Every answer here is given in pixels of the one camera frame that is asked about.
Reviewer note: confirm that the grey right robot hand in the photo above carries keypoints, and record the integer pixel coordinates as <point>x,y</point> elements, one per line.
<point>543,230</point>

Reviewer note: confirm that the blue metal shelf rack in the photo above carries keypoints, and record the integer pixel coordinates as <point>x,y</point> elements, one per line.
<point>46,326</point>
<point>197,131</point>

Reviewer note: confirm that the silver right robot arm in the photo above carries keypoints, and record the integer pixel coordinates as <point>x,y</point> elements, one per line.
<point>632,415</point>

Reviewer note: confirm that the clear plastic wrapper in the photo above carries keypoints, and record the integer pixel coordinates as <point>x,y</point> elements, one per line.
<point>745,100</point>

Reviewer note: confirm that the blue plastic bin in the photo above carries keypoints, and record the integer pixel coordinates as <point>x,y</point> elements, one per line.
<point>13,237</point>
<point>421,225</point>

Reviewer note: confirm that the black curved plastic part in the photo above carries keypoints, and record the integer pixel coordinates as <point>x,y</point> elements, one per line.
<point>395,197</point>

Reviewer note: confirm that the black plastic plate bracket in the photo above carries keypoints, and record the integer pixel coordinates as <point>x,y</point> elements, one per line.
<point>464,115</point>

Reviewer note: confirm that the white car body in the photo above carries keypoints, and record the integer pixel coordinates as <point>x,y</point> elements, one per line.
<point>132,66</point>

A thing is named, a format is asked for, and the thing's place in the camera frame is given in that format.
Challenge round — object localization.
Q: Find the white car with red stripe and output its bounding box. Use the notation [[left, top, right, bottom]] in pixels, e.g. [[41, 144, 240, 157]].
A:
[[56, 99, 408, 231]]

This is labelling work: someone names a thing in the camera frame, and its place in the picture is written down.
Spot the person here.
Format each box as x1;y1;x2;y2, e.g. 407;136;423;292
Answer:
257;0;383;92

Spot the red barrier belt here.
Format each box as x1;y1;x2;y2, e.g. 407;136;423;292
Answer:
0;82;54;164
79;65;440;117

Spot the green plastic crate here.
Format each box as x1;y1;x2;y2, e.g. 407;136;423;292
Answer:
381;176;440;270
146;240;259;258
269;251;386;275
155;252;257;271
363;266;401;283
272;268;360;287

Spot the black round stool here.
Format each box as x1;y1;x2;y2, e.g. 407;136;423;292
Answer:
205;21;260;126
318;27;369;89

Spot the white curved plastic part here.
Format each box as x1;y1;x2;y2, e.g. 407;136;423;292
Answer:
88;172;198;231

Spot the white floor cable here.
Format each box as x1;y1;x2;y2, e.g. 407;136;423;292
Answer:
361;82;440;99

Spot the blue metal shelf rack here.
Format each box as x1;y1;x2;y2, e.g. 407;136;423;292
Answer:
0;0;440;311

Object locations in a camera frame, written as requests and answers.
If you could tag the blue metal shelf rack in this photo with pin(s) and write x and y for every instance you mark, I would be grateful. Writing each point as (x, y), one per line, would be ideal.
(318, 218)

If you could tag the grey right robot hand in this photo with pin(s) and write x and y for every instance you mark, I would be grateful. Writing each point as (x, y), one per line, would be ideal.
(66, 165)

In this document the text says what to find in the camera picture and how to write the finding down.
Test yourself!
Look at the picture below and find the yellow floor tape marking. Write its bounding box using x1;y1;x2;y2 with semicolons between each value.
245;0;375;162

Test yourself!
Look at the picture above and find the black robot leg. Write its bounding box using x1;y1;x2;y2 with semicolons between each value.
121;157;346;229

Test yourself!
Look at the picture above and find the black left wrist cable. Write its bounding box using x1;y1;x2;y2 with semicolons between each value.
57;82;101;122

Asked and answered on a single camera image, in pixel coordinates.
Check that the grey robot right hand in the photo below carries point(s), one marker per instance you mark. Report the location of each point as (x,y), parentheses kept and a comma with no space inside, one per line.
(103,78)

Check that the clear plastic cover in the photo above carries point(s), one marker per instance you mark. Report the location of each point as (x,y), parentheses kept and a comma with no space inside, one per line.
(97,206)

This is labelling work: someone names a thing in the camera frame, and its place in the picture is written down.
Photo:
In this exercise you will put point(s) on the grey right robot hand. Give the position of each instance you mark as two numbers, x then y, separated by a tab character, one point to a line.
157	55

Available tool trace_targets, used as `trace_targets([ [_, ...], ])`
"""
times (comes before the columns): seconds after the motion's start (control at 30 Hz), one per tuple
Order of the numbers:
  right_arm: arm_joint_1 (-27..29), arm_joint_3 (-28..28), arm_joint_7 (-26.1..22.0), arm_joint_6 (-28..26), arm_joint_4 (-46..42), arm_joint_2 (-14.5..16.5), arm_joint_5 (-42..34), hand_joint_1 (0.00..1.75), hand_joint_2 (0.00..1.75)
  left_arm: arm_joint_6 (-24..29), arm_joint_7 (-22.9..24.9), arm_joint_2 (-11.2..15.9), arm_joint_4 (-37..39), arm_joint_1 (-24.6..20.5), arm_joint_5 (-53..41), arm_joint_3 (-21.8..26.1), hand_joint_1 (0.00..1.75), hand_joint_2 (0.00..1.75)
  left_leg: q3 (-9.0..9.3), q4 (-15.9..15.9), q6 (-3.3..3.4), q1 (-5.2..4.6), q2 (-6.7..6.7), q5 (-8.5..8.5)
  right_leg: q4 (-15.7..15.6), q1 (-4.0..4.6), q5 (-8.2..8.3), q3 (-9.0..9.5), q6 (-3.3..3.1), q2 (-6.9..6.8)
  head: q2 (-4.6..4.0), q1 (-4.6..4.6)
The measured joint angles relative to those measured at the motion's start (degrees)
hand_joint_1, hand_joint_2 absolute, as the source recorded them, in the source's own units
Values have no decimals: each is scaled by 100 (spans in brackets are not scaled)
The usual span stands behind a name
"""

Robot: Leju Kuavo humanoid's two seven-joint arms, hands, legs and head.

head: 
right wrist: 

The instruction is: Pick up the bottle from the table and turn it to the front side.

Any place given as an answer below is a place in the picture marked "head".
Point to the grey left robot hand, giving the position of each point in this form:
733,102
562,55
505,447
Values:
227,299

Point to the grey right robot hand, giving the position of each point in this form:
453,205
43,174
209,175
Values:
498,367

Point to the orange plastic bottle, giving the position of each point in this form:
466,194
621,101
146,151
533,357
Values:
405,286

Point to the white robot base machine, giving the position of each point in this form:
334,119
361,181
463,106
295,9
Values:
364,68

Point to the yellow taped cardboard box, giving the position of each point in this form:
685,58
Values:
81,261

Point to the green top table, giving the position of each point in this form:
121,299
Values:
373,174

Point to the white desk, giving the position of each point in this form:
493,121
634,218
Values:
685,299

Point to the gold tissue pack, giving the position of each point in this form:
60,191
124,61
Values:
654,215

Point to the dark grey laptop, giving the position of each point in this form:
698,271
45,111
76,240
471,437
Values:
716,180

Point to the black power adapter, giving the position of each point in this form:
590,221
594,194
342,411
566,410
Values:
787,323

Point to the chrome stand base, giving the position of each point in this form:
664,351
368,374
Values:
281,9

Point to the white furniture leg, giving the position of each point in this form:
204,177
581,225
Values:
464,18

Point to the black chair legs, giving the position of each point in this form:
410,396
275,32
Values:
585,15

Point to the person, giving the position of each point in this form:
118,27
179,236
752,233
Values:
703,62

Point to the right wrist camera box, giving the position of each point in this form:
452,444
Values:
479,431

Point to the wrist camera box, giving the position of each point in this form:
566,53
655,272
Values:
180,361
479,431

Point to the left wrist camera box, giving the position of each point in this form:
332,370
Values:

——

Look through the listing above. Pick out each line with "table" and copy it.

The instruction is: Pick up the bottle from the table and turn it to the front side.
Point to the green top table, giving the position of each point in this form:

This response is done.